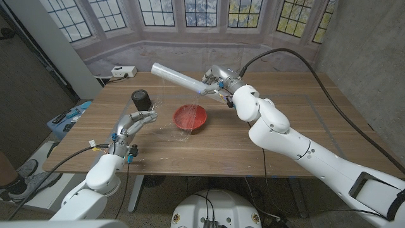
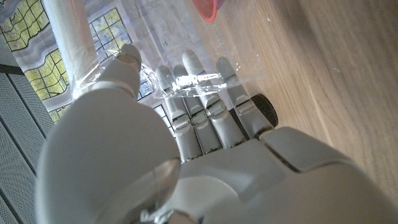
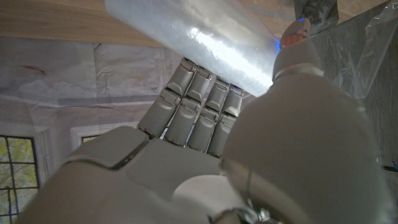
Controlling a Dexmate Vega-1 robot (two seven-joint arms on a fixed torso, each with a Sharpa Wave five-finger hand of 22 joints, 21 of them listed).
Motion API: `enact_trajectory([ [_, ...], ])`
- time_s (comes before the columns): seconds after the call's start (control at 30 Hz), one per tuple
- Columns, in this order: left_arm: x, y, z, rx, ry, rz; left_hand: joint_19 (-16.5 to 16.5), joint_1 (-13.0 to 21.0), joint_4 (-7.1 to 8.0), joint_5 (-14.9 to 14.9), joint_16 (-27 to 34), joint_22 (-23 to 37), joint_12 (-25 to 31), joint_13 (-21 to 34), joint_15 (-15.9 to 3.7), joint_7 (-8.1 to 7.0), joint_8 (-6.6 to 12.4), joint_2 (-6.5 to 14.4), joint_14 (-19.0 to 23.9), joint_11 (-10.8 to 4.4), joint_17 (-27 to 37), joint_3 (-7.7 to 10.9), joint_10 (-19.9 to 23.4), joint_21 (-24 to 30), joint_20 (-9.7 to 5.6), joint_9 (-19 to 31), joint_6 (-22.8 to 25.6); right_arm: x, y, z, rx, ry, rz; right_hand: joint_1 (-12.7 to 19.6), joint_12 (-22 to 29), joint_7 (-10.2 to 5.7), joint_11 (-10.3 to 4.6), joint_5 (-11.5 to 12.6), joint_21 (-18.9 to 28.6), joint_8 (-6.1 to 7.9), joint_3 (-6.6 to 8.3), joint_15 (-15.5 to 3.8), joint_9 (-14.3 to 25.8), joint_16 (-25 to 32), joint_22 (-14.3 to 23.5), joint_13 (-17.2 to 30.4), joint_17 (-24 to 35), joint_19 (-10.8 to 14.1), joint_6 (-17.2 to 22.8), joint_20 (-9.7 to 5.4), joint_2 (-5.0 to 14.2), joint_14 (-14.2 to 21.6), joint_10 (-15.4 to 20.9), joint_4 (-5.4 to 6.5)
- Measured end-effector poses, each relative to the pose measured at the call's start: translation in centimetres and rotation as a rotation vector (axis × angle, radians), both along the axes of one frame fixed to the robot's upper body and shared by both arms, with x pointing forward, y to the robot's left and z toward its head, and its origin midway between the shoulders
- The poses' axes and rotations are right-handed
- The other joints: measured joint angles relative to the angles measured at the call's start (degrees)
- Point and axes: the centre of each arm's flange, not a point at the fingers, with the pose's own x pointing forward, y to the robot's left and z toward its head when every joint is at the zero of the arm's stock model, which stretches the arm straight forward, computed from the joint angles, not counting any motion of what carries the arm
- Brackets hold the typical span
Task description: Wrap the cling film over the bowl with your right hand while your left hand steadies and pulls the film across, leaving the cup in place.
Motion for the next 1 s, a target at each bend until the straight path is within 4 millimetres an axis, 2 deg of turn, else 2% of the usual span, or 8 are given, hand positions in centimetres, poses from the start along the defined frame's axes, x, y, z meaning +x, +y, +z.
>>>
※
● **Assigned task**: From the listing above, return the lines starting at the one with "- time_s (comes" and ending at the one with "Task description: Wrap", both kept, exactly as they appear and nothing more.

● **Response**:
- time_s (comes before the columns): seconds after the call's start (control at 30 Hz), one per tuple
- Columns, in this order: left_arm: x, y, z, rx, ry, rz; left_hand: joint_19 (-16.5 to 16.5), joint_1 (-13.0 to 21.0), joint_4 (-7.1 to 8.0), joint_5 (-14.9 to 14.9), joint_16 (-27 to 34), joint_22 (-23 to 37), joint_12 (-25 to 31), joint_13 (-21 to 34), joint_15 (-15.9 to 3.7), joint_7 (-8.1 to 7.0), joint_8 (-6.6 to 12.4), joint_2 (-6.5 to 14.4), joint_14 (-19.0 to 23.9), joint_11 (-10.8 to 4.4), joint_17 (-27 to 37), joint_3 (-7.7 to 10.9), joint_10 (-19.9 to 23.4), joint_21 (-24 to 30), joint_20 (-9.7 to 5.6), joint_9 (-19 to 31), joint_6 (-22.8 to 25.6); right_arm: x, y, z, rx, ry, rz; right_hand: joint_1 (-12.7 to 19.6), joint_12 (-22 to 29), joint_7 (-10.2 to 5.7), joint_11 (-10.3 to 4.6), joint_5 (-11.5 to 12.6), joint_21 (-18.9 to 28.6), joint_8 (-6.1 to 7.9), joint_3 (-6.6 to 8.3), joint_15 (-15.5 to 3.8), joint_9 (-14.3 to 25.8), joint_16 (-25 to 32), joint_22 (-14.3 to 23.5), joint_13 (-17.2 to 30.4), joint_17 (-24 to 35), joint_19 (-10.8 to 14.1), joint_6 (-17.2 to 22.8), joint_20 (-9.7 to 5.4), joint_2 (-5.0 to 14.2), joint_14 (-14.2 to 21.6), joint_10 (-15.4 to 20.9), joint_4 (-5.4 to 6.5)
- Measured end-effector poses, each relative to the pose measured at the call's start: translation in centimetres and rotation as a rotation vector (axis × angle, radians), both along the axes of one frame fixed to the robot's upper body and shared by both arms, with x pointing forward, y to the robot's left and z toward its head, and its origin midway between the shoulders
- The poses' axes and rotations are right-handed
- The other joints: measured joint angles relative to the angles measured at the call's start (degrees)
- Point and axes: the centre of each arm's flange, not a point at the fingers, with the pose's own x pointing forward, y to the robot's left and z toward its head when every joint is at the zero of the arm's stock model, which stretches the arm straight forward, computed from the joint angles, not counting any motion of what carries the arm
- Brackets hold the typical span
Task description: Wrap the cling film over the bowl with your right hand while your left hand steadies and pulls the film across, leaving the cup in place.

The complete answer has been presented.